Goal of the exercise → Please report every line of the listing below that has the word "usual" in it.

· · · · ·

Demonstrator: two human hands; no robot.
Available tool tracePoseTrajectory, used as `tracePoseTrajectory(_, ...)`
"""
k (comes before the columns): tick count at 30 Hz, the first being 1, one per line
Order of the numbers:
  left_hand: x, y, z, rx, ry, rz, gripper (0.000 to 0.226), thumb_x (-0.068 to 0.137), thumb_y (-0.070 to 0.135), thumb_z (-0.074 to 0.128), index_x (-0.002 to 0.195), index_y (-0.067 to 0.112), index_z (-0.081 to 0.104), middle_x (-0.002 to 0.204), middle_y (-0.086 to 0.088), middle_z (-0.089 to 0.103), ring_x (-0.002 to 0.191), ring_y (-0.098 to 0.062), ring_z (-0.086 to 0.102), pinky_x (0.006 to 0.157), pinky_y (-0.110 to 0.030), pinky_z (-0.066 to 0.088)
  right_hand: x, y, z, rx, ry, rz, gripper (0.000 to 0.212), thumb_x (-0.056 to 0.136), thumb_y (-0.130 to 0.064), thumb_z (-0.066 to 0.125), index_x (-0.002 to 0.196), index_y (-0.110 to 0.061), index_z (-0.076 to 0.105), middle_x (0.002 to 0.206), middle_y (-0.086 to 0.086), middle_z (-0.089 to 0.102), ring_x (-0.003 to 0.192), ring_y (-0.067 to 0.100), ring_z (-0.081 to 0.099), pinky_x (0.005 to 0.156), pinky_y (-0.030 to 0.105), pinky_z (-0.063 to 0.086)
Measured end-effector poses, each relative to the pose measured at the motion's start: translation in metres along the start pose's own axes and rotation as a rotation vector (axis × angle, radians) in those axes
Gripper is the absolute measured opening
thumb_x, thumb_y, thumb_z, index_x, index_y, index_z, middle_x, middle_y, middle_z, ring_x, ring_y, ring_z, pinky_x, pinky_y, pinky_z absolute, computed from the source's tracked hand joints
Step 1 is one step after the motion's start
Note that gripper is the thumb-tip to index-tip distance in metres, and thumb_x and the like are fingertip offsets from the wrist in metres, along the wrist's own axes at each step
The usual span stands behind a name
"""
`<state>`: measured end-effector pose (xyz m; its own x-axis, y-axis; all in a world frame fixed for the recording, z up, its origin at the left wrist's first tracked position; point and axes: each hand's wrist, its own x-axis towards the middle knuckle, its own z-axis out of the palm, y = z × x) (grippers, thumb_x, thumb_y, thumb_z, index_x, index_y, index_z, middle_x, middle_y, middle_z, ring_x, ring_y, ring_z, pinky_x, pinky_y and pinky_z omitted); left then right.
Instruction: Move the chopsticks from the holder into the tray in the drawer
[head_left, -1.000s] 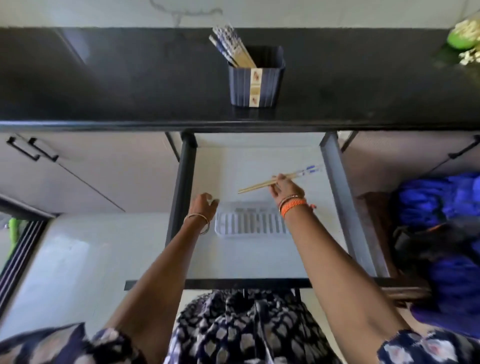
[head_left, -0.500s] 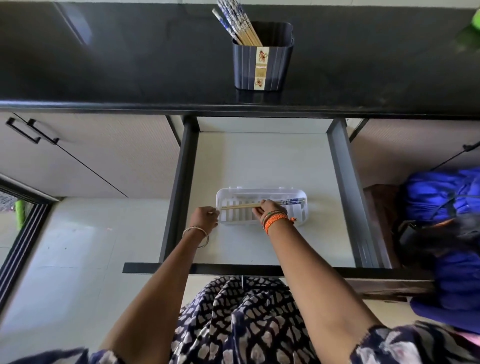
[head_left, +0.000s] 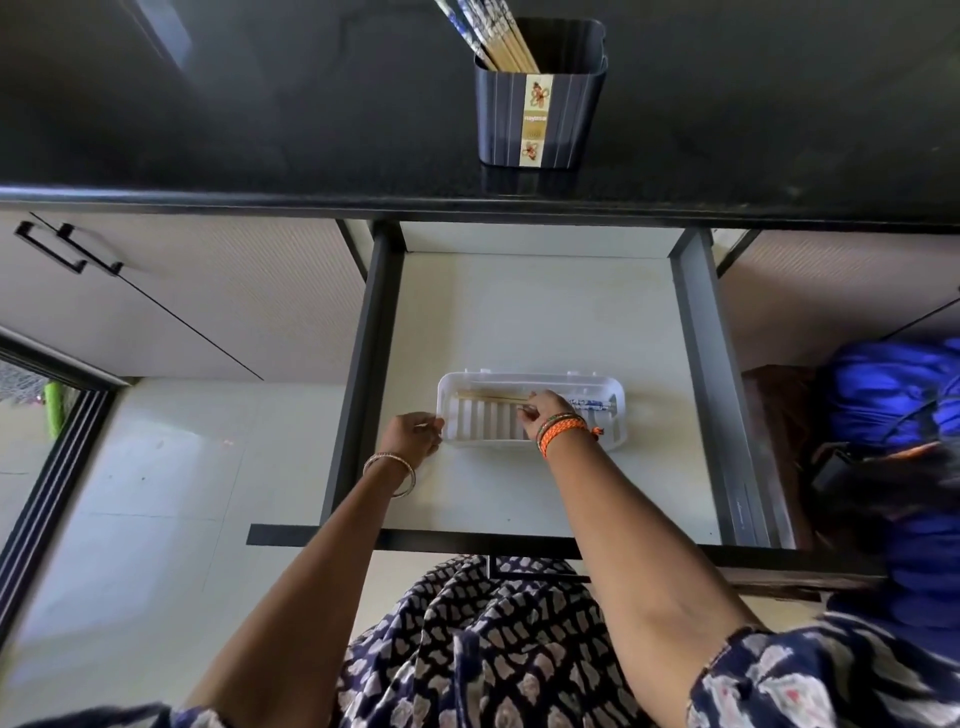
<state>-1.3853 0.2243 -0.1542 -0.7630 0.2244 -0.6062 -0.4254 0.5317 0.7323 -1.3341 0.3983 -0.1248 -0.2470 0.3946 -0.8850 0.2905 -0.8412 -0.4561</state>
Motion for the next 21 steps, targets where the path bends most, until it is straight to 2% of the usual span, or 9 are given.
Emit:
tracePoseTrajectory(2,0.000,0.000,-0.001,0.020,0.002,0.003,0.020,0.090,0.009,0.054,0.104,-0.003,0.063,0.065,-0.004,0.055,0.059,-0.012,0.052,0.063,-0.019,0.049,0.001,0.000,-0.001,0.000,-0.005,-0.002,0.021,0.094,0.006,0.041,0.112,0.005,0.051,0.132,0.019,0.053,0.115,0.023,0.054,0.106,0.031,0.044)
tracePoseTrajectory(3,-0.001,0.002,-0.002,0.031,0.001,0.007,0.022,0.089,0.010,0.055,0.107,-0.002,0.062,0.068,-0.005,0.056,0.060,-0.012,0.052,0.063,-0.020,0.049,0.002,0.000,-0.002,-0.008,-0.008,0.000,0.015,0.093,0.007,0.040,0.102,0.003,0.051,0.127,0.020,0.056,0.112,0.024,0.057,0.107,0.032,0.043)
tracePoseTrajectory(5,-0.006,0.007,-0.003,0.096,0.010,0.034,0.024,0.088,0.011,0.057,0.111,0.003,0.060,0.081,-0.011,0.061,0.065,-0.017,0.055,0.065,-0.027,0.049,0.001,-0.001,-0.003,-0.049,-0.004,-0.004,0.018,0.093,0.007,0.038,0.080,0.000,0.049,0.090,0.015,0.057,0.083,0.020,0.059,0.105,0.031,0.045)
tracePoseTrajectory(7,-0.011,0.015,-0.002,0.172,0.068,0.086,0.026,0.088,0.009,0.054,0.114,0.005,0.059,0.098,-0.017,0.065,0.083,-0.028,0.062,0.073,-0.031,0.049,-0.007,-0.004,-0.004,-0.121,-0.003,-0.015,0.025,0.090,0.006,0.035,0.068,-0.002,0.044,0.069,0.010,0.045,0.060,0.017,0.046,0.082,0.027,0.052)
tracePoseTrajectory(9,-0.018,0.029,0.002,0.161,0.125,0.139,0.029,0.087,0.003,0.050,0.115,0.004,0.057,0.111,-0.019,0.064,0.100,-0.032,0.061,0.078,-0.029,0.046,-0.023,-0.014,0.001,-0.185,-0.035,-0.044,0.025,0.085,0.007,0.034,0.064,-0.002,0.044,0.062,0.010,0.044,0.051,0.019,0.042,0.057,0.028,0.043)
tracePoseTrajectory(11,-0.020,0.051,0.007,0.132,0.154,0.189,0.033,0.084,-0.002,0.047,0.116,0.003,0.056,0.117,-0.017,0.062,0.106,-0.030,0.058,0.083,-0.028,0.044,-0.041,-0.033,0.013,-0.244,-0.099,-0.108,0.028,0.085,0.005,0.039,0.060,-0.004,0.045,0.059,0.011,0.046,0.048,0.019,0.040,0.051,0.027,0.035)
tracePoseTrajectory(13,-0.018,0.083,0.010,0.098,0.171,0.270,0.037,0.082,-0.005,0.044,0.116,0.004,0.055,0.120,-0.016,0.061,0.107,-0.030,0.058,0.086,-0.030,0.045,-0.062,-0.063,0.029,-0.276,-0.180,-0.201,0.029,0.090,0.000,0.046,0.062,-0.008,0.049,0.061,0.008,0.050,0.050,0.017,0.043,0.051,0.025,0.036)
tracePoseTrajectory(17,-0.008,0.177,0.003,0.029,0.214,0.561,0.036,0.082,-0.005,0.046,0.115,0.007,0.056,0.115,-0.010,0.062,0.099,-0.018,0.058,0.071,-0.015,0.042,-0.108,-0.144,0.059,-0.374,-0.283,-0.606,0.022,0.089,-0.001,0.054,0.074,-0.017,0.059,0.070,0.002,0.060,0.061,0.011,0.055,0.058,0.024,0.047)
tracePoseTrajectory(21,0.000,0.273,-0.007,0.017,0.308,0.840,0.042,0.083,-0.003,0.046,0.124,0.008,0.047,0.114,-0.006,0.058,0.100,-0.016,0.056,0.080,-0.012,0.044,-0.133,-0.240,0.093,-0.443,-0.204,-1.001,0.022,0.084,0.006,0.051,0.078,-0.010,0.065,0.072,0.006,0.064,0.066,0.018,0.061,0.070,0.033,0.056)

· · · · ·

Task output →
The usual span stands behind a name
Motion for the next 21 steps, targets where the path bends most, until it is straight to 2% of the usual span, or 9 are given.

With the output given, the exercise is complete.